Work to complete: Copy whichever lines of the data hold the word "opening".
......
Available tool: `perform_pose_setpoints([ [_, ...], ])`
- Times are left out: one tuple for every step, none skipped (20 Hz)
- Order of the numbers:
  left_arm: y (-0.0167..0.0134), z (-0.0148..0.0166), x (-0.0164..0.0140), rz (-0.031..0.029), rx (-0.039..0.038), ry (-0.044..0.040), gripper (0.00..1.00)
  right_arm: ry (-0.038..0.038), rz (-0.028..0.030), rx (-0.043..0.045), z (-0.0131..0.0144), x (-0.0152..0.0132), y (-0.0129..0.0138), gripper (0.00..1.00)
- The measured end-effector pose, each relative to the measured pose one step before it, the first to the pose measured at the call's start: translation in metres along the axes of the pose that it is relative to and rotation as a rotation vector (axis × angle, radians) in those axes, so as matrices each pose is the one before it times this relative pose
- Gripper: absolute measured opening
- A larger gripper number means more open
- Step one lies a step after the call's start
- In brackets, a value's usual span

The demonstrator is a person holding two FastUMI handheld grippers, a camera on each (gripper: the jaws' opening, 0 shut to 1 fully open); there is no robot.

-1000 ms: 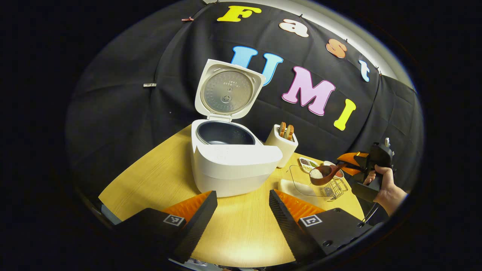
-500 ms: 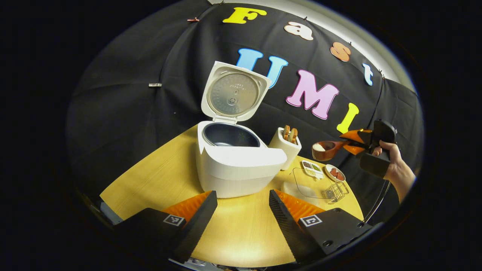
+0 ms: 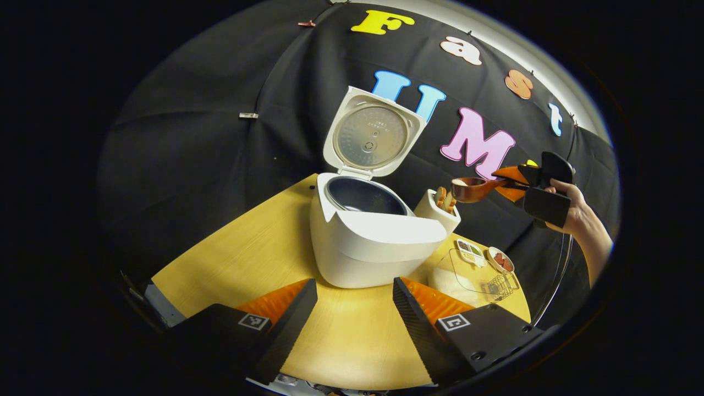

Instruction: Close the left gripper, press the button to open the rice cooker; take a wooden spoon from the chopstick holder with the right hand, scoop a spoonful of rice and pour it into the rice cooker, then put the wooden spoon back into the chopstick holder.

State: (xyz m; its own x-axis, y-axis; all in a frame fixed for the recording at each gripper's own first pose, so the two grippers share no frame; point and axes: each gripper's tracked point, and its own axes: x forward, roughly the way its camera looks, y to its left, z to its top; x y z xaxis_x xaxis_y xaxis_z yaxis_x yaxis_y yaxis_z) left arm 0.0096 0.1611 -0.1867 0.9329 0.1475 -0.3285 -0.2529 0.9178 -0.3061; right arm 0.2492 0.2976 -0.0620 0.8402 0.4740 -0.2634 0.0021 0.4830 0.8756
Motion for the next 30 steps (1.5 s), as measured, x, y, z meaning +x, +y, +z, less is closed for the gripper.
perform_pose_setpoints([
  [0.00347,-0.00029,0.00189,0.00476,-0.00583,0.0014,0.95,0.0134,0.00953,0.01617,-0.00973,0.00724,0.00618,0.13],
  [0.00472,0.00027,0.00002,0.0047,-0.00732,0.00142,0.95,0.01709,0.00826,0.00782,-0.01093,0.00689,0.00533,0.13],
  [0.00487,0.00033,-0.00021,0.00663,-0.00581,-0.0001,0.95,0.01554,0.00451,-0.00687,-0.01116,0.00537,0.00379,0.13],
  [0.00431,0.00105,-0.00033,0.00666,-0.00351,-0.00224,0.97,0.01077,0.00175,-0.01622,-0.00978,0.00558,0.00431,0.13],
  [0.0046,0.00006,-0.00079,0.00805,-0.00211,-0.00241,0.97,0.01222,0.00436,-0.02455,-0.01072,0.00516,0.00413,0.13],
  [0.00549,0.00093,-0.00047,0.00786,-0.0022,-0.00206,0.96,0.01298,0.00804,-0.03056,-0.011,0.00527,0.00597,0.13],
  [0.00439,-0.00197,-0.00144,0.00865,-0.00334,-0.00099,0.96,0.01291,0.00991,-0.03556,-0.01094,0.00572,0.0063,0.13],
  [0.0046,-0.00026,-0.00172,0.00783,-0.00589,0.00105,0.95,0.00772,0.01337,-0.04557,-0.01016,0.00292,0.00777,0.13],
  [0.00413,-0.00028,-0.00058,0.00591,-0.00819,0.00118,0.96,0.0032,0.01475,-0.05923,-0.00773,0.00399,0.00771,0.13],
  [0.00494,0.00102,-0.00148,0.00707,-0.00842,0.00099,0.96,0.00271,0.01362,-0.06705,-0.00903,0.00362,0.00684,0.13],
  [0.0038,-0.00139,-0.00151,0.00594,-0.00751,0.00206,0.97,0.00002,0.01298,-0.06875,-0.00695,0.00481,0.00608,0.13],
  [0.00334,-0.00119,-0.00075,0.00652,-0.00638,0.00071,0.96,-0.0059,0.01084,-0.05713,-0.00522,0.00398,0.00511,0.13],
  [0.00416,-0.0007,-0.00017,0.00952,-0.00329,0.00116,0.96,-0.00946,0.00732,-0.0419,-0.00331,0.00573,0.00399,0.13],
  [0.0041,-0.00072,-0.0011,0.01225,0.00242,0.00339,0.96,-0.00589,0.00676,-0.03557,-0.00517,0.00358,0.00367,0.13],
  [0.00425,-0.00061,-0.00231,0.0091,0.00695,-0.00293,0.96,-0.00181,0.00753,-0.04307,-0.00408,0.00381,0.00327,0.13],
  [0.00293,0.0019,-0.00173,0.00591,0.0053,-0.00498,0.96,0.00006,0.00887,-0.04467,-0.00401,0.00292,0.00283,0.13],
  [0.00139,0.00185,-0.00145,0.00084,0.00074,-0.00463,0.96,0.00345,0.01049,-0.04948,-0.0047,0.00173,0.00292,0.13],
  [0.00015,0.00264,-0.0014,-0.00252,-0.00296,-0.00362,0.95,0.00559,0.00876,-0.05014,-0.00547,0.00168,0.00252,0.13],
  [-0.00017,0.0006,-0.00139,-0.00415,-0.00251,-0.00485,0.95,0.00122,0.0063,-0.05577,-0.00443,0.00115,0.00212,0.13],
  [0.00047,0.00041,0.00023,-0.00101,0.00098,-0.00106,0.96,-0.00335,0.00333,-0.0544,-0.00495,0.00139,0.00004,0.13],
  [-0.00018,-0.00153,0.00179,0.00046,0.00242,0.00016,0.95,0.00499,0.0082,-0.04624,-0.00535,0.00108,0.00102,0.13],
  [-0.00102,0.00078,0.00035,-0.00288,0.00166,0.00031,0.96,0.00696,0.01493,-0.03646,-0.00354,0.00114,0.00357,0.13],
  [-0.00193,0.00129,-0.00014,-0.00429,0.00045,-0.00046,0.96,0.00507,0.01673,-0.02932,-0.00337,0.00088,0.00343,0.13],
  [-0.00097,0.0,-0.00034,-0.00432,0.0019,0.00097,0.95,0.00056,0.01628,-0.02895,-0.00206,-0.00015,0.00125,0.13],
  [-0.00062,-0.00168,-0.00037,-0.00284,0.00478,0.00209,0.95,-0.00356,0.01263,-0.02936,-0.00155,0.00164,0.00101,0.13],
  [-0.00204,0.00017,0.00031,-0.00601,0.00484,0.0016,0.97,-0.0023,0.01597,-0.02713,-0.00125,0.00064,0.00299,0.13],
  [-0.00347,-0.00008,0.00128,-0.00592,0.00512,0.00126,0.96,0.0015,0.01889,-0.026,-0.00108,0.00054,0.00392,0.13],
  [-0.00124,0.00071,-0.00015,-0.00202,0.00518,-0.00025,0.97,0.0,0.01448,-0.02757,-0.0016,-0.00015,0.00619,0.13],
  [-0.00009,-0.00003,-0.00057,-0.00458,0.00434,-0.00035,0.96,-0.00138,0.01468,-0.03571,-0.00073,0.00031,0.00293,0.13],
  [-0.00174,-0.00099,-0.0005,-0.00321,0.00269,-0.00121,0.96,-0.00416,0.01407,-0.03948,-0.00032,0.00172,0.00391,0.13],
])
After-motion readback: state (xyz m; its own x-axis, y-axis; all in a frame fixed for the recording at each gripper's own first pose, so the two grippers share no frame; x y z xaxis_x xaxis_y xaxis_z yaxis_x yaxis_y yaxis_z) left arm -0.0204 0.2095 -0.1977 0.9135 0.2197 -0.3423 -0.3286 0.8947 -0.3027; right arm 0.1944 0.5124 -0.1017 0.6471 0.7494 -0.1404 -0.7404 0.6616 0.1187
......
Result below:
- Gripper: absolute measured opening
The demonstrator is a person holding two FastUMI handheld grippers, a camera on each (gripper: the jaws' opening, 0 shut to 1 fully open); there is no robot.

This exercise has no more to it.